◆ TASK REQUIREMENTS
Every line of the records that holds the word "grey" should be copied out.

(Data excerpts)
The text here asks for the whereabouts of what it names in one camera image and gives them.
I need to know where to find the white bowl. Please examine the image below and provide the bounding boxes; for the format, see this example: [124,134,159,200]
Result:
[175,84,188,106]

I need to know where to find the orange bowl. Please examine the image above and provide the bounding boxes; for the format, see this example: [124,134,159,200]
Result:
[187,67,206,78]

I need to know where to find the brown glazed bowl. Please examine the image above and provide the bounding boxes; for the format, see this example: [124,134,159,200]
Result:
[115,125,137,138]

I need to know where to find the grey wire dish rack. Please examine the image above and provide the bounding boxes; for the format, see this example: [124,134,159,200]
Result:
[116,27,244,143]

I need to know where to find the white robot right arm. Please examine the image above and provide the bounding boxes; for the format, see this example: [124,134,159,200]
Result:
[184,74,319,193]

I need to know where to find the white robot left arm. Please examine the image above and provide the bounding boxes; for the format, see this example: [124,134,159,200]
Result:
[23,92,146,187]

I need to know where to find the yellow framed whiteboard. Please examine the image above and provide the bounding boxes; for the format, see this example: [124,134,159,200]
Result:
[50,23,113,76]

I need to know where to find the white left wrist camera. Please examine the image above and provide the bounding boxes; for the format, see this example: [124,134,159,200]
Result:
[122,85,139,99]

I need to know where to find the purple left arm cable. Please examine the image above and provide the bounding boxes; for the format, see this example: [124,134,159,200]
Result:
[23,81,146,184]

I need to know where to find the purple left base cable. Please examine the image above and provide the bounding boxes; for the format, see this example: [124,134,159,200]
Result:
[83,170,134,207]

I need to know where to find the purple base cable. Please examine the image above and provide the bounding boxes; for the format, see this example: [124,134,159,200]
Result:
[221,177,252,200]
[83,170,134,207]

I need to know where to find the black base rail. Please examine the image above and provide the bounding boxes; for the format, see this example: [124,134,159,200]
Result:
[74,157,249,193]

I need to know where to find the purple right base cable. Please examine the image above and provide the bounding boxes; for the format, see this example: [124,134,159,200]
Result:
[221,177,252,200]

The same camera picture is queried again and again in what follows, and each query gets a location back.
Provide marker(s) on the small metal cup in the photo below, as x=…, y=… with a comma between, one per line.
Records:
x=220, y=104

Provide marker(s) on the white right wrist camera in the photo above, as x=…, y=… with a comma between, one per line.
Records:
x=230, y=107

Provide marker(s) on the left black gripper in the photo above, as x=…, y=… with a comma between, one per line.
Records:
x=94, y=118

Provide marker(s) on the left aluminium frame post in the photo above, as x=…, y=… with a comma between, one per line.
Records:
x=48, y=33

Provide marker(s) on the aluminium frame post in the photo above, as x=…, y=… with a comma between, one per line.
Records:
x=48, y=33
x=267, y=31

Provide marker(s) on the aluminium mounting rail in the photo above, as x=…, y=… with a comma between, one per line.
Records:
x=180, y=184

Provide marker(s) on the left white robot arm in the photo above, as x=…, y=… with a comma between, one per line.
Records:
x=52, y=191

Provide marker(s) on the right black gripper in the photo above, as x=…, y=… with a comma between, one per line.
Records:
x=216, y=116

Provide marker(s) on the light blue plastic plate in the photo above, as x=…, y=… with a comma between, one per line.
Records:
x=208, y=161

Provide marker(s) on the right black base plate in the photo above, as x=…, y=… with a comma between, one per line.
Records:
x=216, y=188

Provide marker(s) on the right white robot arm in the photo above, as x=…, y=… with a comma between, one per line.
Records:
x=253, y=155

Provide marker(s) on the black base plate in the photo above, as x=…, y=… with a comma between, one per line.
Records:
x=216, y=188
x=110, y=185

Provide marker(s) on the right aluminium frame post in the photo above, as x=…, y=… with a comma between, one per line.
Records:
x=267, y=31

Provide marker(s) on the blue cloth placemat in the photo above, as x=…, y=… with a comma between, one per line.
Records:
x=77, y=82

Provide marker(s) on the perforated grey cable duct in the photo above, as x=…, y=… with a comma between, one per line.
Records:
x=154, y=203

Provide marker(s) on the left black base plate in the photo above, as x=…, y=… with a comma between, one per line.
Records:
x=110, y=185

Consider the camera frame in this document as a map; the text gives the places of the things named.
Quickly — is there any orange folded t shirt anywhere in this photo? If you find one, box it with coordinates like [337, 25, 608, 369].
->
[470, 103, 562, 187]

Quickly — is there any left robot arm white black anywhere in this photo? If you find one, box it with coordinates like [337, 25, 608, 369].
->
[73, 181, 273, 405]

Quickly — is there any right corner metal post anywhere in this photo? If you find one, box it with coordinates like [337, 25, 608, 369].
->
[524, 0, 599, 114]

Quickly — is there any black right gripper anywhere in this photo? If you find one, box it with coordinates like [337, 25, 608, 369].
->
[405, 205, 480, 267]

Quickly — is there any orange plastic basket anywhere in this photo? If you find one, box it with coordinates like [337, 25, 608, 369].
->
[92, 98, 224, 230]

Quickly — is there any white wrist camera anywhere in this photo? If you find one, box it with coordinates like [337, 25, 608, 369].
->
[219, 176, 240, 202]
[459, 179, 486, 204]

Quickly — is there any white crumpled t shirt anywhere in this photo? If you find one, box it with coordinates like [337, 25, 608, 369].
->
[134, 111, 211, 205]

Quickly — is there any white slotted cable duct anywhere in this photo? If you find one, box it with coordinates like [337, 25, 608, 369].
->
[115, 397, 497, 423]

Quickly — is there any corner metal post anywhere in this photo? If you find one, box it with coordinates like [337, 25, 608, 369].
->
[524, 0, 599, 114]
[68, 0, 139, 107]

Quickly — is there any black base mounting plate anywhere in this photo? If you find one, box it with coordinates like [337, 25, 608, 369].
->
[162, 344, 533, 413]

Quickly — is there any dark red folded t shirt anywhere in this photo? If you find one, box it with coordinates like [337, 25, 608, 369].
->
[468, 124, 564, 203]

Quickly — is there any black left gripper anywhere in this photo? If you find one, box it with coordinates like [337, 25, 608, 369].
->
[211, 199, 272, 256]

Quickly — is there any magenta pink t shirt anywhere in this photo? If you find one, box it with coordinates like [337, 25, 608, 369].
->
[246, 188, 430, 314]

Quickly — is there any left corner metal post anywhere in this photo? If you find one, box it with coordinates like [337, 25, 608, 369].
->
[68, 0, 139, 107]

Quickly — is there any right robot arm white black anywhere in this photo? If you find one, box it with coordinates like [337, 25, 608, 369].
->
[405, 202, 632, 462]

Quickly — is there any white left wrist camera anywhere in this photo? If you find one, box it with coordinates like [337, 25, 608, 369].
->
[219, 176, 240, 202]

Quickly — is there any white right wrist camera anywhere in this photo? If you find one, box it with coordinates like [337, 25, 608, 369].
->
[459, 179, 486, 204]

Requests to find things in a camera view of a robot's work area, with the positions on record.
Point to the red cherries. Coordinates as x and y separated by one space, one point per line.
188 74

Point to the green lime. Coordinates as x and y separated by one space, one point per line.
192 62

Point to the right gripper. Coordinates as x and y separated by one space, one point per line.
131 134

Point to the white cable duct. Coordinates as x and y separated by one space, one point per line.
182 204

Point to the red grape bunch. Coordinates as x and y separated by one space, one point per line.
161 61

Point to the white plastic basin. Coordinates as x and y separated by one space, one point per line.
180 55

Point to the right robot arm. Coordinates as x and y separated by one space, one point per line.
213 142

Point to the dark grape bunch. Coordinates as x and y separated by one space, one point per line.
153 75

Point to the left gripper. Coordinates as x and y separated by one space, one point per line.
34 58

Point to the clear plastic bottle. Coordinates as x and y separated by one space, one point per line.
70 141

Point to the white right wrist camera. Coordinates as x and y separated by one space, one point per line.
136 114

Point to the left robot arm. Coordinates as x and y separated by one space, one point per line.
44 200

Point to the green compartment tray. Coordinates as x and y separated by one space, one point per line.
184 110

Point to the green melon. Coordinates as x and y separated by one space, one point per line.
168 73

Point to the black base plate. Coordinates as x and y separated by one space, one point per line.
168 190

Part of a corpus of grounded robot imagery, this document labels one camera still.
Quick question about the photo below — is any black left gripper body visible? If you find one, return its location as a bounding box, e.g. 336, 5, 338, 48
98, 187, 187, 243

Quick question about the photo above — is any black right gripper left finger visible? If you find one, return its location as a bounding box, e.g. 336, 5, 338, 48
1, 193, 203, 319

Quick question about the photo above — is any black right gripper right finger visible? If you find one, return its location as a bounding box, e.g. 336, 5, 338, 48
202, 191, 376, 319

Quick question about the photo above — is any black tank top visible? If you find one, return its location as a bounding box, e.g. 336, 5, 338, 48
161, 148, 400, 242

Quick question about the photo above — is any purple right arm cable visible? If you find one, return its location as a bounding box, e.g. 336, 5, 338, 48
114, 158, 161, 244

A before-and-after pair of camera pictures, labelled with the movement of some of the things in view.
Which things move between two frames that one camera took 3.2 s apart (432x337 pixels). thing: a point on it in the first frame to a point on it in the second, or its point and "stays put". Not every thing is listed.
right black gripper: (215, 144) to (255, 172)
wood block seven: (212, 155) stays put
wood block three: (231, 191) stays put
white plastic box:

◆ ANSWER TO THIS PROBLEM
I need to know where to find the grey wire dish rack. Please examine the image above and provide the bounding boxes; for the format, see this example: [124,134,159,200]
Provide marker(s) on the perforated grey cable duct in the photo above, as x=…, y=… with a comma between, one per line.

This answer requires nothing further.